At the end of three years, two of Shimei’s slaves ran away to Achish, son of Maacah, king of Gath. They told Shimei, saying, “Behold, your slaves are in Gath.”
40 Przetoż wstawszy Semej, i osiodławszy osła swego, jechał do Giet, do Achisa, aby szukał sług swoich; i wrócił się Semej i przywiódł sługi swe z Giet.
Shimei arose, saddled his donkey, and went to Gath to Achish to seek his slaves; and Shimei went and brought his slaves from Gath.
41 I oznajmiono Salomonowi, że był wyjechał Semej z Jeruzalemu do Giet, i zasię się wrócił.
Solomon was told that Shimei had gone from Jerusalem to Gath, and had come again.
42 Tedy posłał król, i wezwał Semejego, i rzekł mu: Izalim cię nie poprzysiągł przez Pana, a nie oświadczyłem się przed tobą, mówiąc: Któregobyśkolwiek dnia gdzie wyszedł, wiedz wiedząc, że zapewne umrzesz? I mówiłeś do mnie: Dobre to słowo, którem słyszał.
The king sent and called for Shimei, and said to him, “Didn’t I adjure you by the LORD and warn you, saying, ‘Know for certain that on the day you go out and walk anywhere else, you shall surely die’? You said to me, ‘The saying that I have heard is good.’
43 Przeczżeś tedy nie strzegł przysięgi Pańskiej i przykazania, którem ci był przykazał?
Why then have you not kept the oath of the LORD and the commandment that I have instructed you with?”
44 Nadto król rzekł do Semejego: Ty wiesz wszystko złe, którego świadome jest serce twoje, coś uczynił Dawidowi, ojcu memu, i oddał Pan złość twoję na głowę twoję.
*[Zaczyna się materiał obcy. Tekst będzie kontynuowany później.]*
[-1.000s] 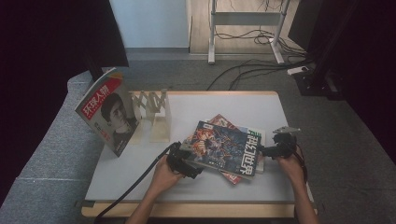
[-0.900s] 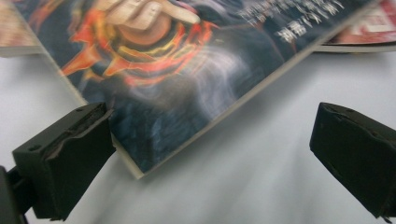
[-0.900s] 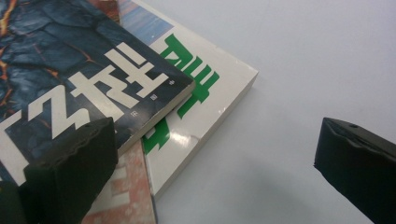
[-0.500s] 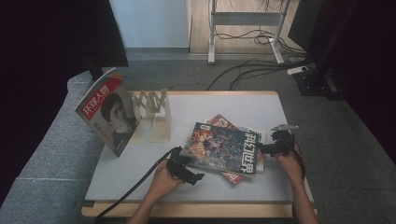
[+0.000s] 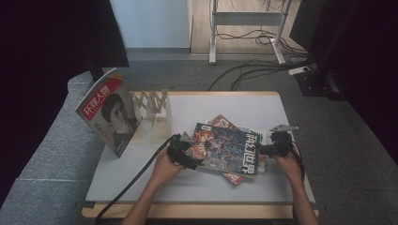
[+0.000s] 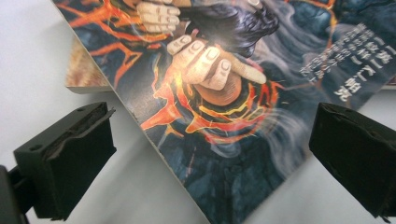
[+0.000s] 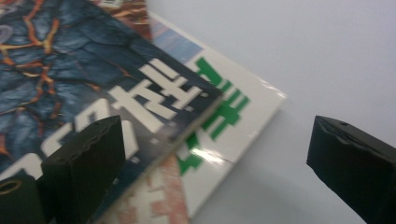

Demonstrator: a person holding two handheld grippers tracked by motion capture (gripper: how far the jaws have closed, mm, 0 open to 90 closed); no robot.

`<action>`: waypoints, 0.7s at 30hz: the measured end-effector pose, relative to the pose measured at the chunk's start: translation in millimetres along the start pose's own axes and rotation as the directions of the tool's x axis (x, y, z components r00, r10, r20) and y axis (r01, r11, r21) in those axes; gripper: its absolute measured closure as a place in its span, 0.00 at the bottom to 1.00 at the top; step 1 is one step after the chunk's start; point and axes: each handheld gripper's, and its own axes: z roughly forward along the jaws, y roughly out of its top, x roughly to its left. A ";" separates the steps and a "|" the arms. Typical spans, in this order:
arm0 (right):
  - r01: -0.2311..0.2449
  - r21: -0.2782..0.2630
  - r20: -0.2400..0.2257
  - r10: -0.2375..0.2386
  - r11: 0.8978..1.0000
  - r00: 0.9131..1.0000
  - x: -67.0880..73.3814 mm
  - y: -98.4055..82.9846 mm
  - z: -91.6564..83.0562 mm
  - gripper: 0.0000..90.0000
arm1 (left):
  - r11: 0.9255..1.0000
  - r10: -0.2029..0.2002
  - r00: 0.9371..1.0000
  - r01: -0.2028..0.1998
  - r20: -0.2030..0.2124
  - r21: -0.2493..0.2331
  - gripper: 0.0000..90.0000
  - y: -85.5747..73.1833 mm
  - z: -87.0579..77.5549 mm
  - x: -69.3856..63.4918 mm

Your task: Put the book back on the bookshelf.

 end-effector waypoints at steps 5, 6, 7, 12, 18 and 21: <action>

The king said moreover to Shimei, “You know in your heart all the wickedness that you did to David my father. Therefore the LORD will return your wickedness on your own head.
45 Ale król Salomon błogosławiony, stolica Dawidowa będzie utwierdzona przed Panem aż na wieki.
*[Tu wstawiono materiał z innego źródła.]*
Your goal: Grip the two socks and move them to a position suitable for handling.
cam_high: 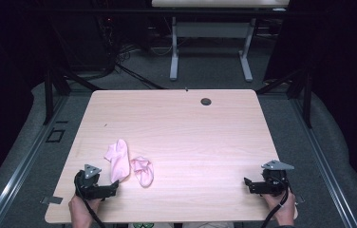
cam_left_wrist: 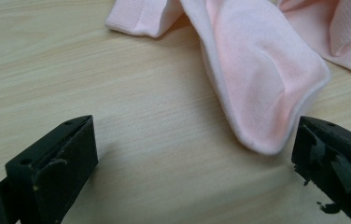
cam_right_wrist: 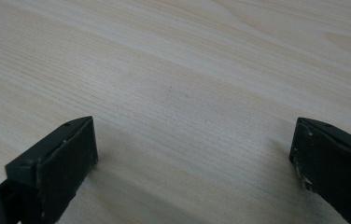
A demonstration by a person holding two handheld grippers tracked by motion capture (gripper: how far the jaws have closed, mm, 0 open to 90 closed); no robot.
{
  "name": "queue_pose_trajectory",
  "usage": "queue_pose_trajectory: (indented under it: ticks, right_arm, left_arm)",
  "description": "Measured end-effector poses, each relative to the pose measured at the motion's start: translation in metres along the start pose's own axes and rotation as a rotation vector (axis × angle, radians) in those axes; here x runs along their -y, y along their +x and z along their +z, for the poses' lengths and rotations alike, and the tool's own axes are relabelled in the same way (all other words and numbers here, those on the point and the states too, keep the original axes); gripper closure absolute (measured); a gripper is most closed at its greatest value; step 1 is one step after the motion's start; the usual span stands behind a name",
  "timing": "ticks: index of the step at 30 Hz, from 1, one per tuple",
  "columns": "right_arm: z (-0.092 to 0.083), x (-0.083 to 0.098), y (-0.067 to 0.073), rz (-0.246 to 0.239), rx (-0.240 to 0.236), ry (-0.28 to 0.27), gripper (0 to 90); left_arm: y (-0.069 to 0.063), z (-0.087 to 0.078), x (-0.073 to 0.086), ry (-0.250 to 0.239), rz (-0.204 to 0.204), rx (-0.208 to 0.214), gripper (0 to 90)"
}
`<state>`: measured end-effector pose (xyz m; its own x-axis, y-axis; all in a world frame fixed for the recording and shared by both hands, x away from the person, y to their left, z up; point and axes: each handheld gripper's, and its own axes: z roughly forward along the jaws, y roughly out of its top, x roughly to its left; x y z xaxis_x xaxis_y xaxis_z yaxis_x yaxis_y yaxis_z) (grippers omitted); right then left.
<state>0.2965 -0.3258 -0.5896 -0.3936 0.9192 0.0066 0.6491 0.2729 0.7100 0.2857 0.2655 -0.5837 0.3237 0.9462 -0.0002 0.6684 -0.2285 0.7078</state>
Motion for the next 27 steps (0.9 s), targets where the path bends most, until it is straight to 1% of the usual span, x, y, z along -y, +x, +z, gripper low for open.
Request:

But King Solomon will be blessed, and David’s throne will be established before the LORD forever.”
46 A tak rozkazał król Banajasowi, synowi Jojadowemu, który wyszedłszy targnął się nań, i zabił go. A tak utwierdzone jest królestwo w ręce Salomonowej.
So the king commanded Benaiah the son of Jehoiada; and he went out, and fell on him, so that he died. The kingdom was established in the hand of Solomon.